In einer Erklärung geben die Sicherheitskräfte an, dass sie in den frühen Morgenstunden eine vierstündige Sonderaktion zur Durchsetzung des Straßenverkehrs durchgeführt haben, die sich gegen das Fahren unter Alkoholeinfluss auf den Hauptzufahrtsstraßen zu den Ballungsgebieten von Lissabon, Porto und der Algarve richtete.

Bei dieser Aktion kontrollierten die Beamten der Militärpolizei 8.962 Fahrer, die einem Blutalkoholtest unterzogen wurden. Dabei wurden 465 Fälle von übermäßigem Alkoholkonsum festgestellt, von denen 135 einen Blutalkoholspiegel (BAK) von mehr als 1,2 g/l aufwiesen, was als Straftat gilt.

Die Gesellschaft hebt die Festnahme eines Fahrers hervor, der, nachdem er versucht hatte, vor der Kontrolle zu fliehen, die Richtung änderte und eine Verfolgungsjagd gegen den Verkehr auf der Autobahn A2, die Lissabon mit der Algarve verbindet, begann. Nachdem er von den Beamten der Nationalen Republikanischen Garde(GNR) "sofort abgefangen" wurde, wies der Fahrer einen Blutalkoholspiegel von mehr als 1,2 g/l auf.
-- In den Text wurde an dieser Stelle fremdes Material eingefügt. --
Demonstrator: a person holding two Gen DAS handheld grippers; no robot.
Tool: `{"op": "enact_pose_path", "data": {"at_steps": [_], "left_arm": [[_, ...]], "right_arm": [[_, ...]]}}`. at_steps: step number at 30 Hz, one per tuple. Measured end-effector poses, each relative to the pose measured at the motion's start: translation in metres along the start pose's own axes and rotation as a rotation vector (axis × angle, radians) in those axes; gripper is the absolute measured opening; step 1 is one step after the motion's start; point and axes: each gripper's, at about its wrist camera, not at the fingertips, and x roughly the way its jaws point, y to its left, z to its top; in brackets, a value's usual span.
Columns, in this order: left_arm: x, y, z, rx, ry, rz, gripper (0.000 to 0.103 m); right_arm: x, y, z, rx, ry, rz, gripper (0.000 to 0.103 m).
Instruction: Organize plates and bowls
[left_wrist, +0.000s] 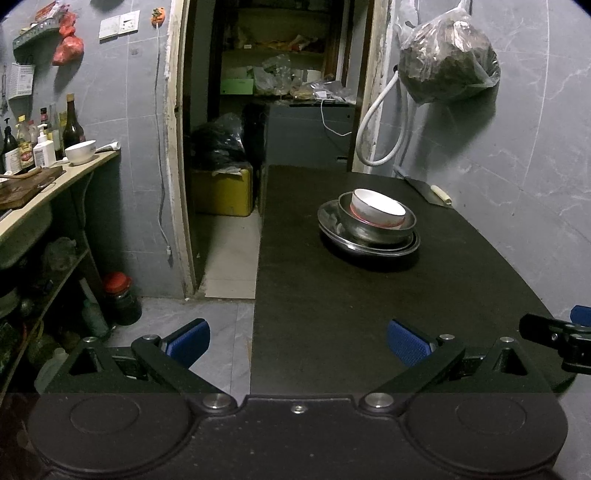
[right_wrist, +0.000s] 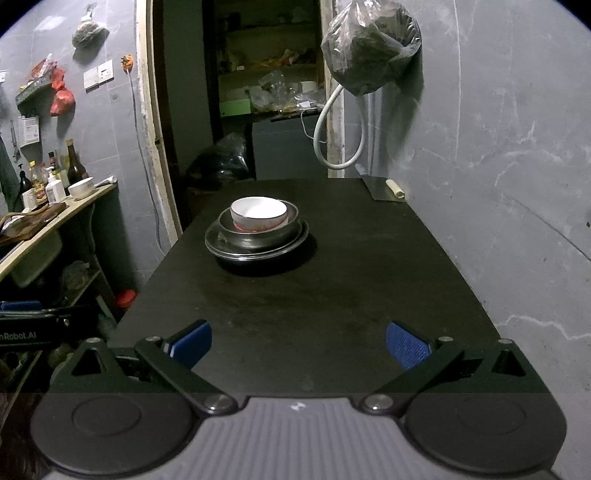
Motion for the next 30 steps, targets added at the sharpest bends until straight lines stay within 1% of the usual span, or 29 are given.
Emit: {"op": "enact_pose_path", "data": {"at_steps": [30], "left_arm": [[0.0039,-0.0017,0.0003,0.006,0.004,0.001,0.102]], "right_arm": [[0.0042,-0.0046,0.0008,0.012,0.007,-0.001,0.103]]}}
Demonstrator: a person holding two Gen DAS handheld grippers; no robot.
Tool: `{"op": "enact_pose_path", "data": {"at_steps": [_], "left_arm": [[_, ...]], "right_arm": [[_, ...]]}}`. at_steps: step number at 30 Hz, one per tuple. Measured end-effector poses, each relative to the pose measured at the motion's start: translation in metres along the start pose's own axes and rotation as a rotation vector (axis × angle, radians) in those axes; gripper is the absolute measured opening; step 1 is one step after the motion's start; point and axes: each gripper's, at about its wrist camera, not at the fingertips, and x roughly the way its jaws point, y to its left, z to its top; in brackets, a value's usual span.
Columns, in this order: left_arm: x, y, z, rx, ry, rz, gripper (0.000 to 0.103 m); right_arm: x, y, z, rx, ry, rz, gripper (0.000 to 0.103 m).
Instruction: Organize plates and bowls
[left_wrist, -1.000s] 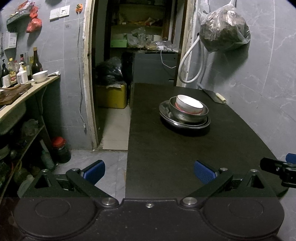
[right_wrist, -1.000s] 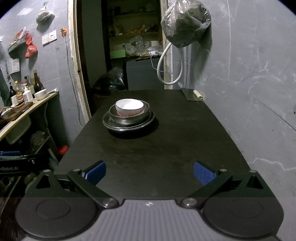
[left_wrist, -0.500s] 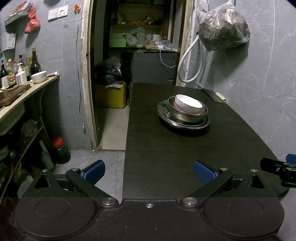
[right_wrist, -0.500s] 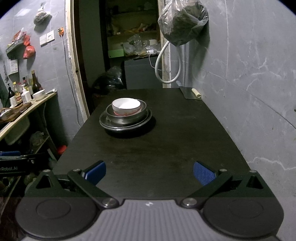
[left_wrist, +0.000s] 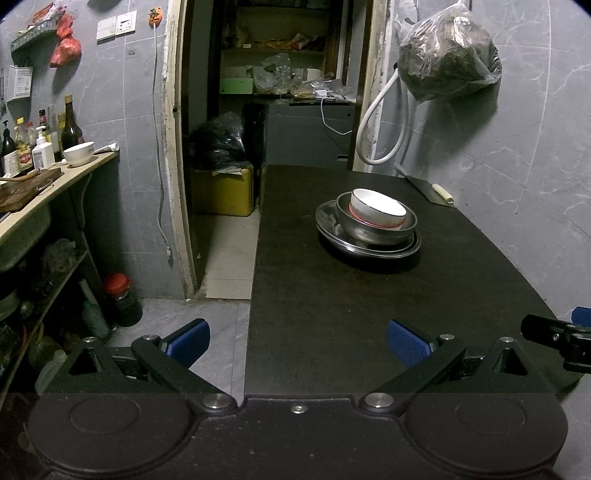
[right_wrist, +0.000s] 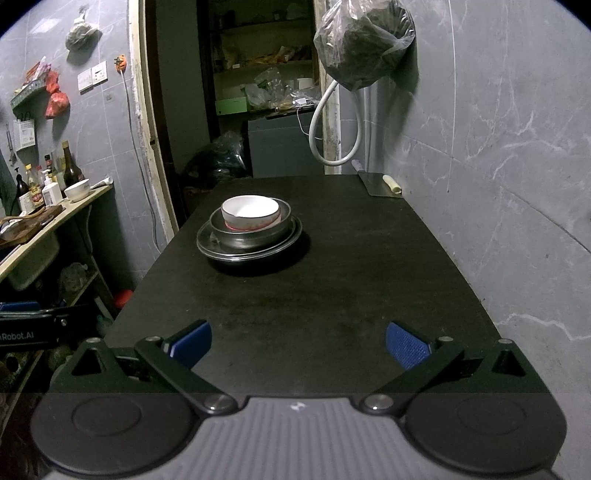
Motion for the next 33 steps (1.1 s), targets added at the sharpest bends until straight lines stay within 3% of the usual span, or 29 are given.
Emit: {"op": "enact_pose_path", "data": {"at_steps": [33], "left_arm": [[0.0015,0.0,0.0016,0.001,0.003,0.003,0.102]], "right_arm": [[0.0041,-0.0001,-0.0001,0.014,0.005,-0.006,0.103]]}}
Die Aktion führte zur Festnahme von 151 Fahrern, 135 wegen Fahrens mit einem Blutalkoholspiegel von 1,2 g/l oder mehr und 16 wegen Fahrens ohne gültigen Führerschein.
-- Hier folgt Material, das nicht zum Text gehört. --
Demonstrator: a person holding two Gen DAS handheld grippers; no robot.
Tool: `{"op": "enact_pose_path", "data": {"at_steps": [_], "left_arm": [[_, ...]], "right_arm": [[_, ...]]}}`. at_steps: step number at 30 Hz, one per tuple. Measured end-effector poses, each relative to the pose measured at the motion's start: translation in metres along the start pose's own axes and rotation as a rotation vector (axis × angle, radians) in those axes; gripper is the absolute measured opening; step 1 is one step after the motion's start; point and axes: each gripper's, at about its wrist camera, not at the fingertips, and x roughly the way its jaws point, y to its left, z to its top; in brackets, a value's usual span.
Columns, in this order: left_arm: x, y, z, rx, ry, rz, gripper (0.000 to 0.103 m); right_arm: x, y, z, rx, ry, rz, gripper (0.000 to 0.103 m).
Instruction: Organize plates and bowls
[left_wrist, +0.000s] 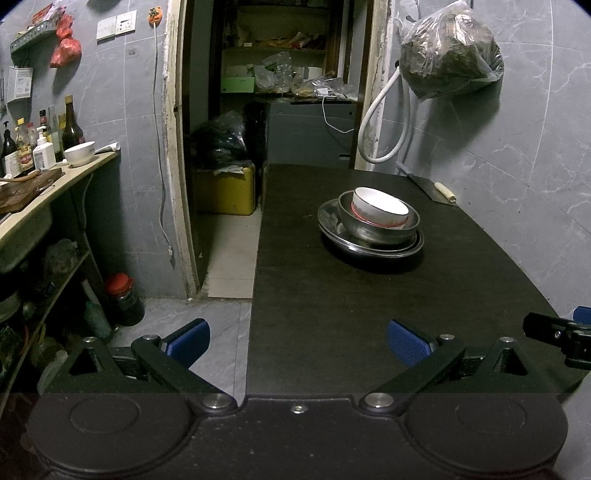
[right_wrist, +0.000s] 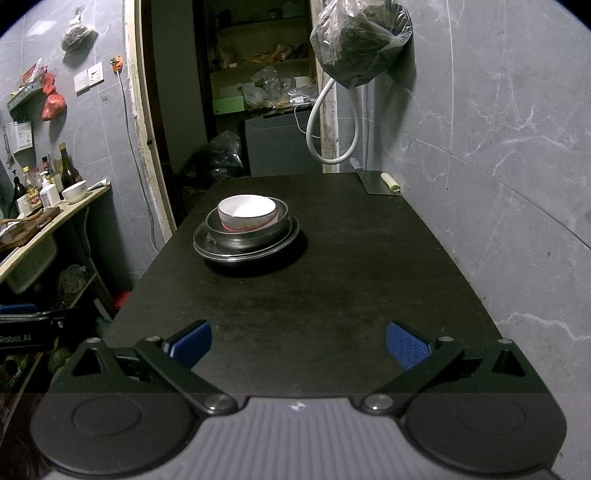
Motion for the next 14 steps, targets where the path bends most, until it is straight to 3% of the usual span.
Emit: {"op": "enact_pose_path", "data": {"at_steps": [6,14], "left_arm": [[0.0017,-0.0013,0.0005,0.017,0.015,0.023,0.102],[-0.001,-0.0036,0.0,0.04,0.003,-0.016,0.102]], "right_arm": [[0.0,-0.0002,0.0,0.0,0.0,0.0,0.103],[0.0,-0.0006,0.0002,0.0,0.0,-0.001,0.103]]}}
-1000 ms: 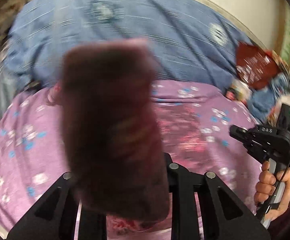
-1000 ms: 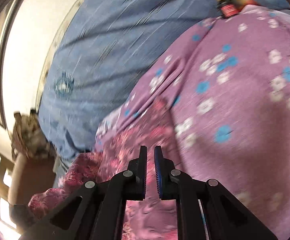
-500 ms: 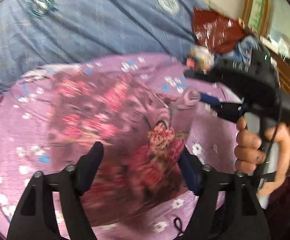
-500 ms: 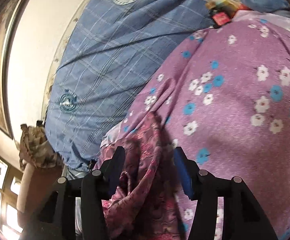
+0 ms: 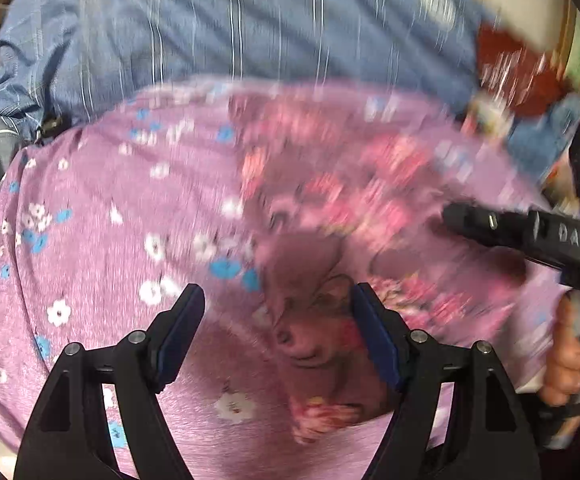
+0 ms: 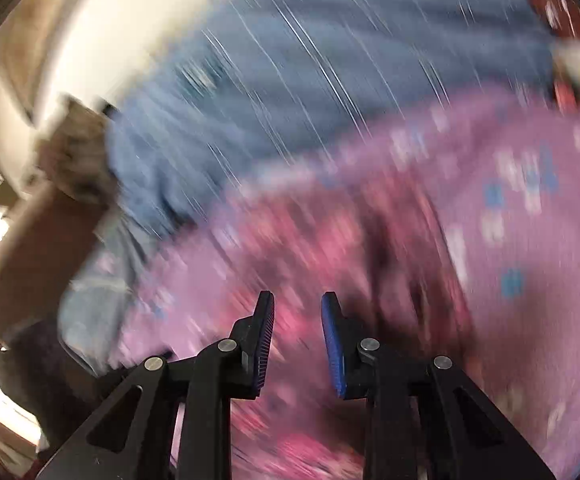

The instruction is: Fold small clothes

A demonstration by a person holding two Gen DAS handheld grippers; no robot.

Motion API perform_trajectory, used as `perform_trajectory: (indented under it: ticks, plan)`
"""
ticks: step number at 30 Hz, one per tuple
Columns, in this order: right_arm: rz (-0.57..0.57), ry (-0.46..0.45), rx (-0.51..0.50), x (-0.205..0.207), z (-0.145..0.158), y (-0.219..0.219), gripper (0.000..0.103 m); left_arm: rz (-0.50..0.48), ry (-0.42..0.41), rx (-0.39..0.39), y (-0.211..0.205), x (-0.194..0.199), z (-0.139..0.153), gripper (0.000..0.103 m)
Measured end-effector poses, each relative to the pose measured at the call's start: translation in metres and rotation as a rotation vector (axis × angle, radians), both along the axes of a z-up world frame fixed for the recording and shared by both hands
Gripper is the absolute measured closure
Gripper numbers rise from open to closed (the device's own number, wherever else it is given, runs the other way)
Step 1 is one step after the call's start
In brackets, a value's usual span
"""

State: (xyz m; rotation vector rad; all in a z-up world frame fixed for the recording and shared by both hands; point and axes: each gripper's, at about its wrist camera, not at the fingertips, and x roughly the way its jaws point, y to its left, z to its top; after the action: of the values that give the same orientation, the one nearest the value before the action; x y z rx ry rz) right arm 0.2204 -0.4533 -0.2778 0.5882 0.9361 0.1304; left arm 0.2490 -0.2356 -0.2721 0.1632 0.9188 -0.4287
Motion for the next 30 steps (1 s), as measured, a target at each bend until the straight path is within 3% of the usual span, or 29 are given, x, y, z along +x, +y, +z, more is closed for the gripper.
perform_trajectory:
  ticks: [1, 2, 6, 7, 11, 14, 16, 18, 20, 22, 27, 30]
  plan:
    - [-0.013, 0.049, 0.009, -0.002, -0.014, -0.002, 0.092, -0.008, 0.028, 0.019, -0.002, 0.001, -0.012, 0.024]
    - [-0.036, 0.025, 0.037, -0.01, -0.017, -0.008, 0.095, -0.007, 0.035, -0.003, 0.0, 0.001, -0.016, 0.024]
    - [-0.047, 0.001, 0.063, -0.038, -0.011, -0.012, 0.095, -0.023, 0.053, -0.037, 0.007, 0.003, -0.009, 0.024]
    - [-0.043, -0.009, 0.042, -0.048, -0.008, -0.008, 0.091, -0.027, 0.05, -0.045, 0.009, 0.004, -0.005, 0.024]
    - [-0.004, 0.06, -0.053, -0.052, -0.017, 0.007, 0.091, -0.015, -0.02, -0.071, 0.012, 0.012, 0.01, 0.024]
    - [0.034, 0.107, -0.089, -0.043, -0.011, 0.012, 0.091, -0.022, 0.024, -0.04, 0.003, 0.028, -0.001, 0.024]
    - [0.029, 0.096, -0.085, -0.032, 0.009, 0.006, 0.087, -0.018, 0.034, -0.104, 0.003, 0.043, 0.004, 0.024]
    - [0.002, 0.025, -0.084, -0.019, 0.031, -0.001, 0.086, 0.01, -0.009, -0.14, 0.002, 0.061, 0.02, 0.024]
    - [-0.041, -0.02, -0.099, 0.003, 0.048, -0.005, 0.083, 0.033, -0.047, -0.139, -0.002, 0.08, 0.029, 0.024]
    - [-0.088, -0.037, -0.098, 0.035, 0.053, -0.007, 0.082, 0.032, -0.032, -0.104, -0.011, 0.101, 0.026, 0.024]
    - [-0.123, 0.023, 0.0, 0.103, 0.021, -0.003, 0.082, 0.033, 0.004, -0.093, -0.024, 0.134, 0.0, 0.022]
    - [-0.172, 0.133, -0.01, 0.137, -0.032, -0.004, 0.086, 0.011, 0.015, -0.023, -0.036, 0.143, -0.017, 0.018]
Die GNR berichtet außerdem, dass sie während der vierstündigen Aktion in der Silvesternacht eine Ordnungswidrigkeit wegen Besitz und Konsum von Lachgas am Steuer in flagranti mit der Beschlagnahme von vier 3,3-Liter-Kanistern, zwei Ordnungswidrigkeiten wegen Drogenkonsums und eine Strafanzeige wegen Drogenhandels mit der Beschlagnahme von 26 Dosen Haschisch verzeichnete.

Diese Kontrolle war Teil der Weihnachts- und Neujahrsaktion, die die GNR bis Sonntag, den 4. Januar, durchführt.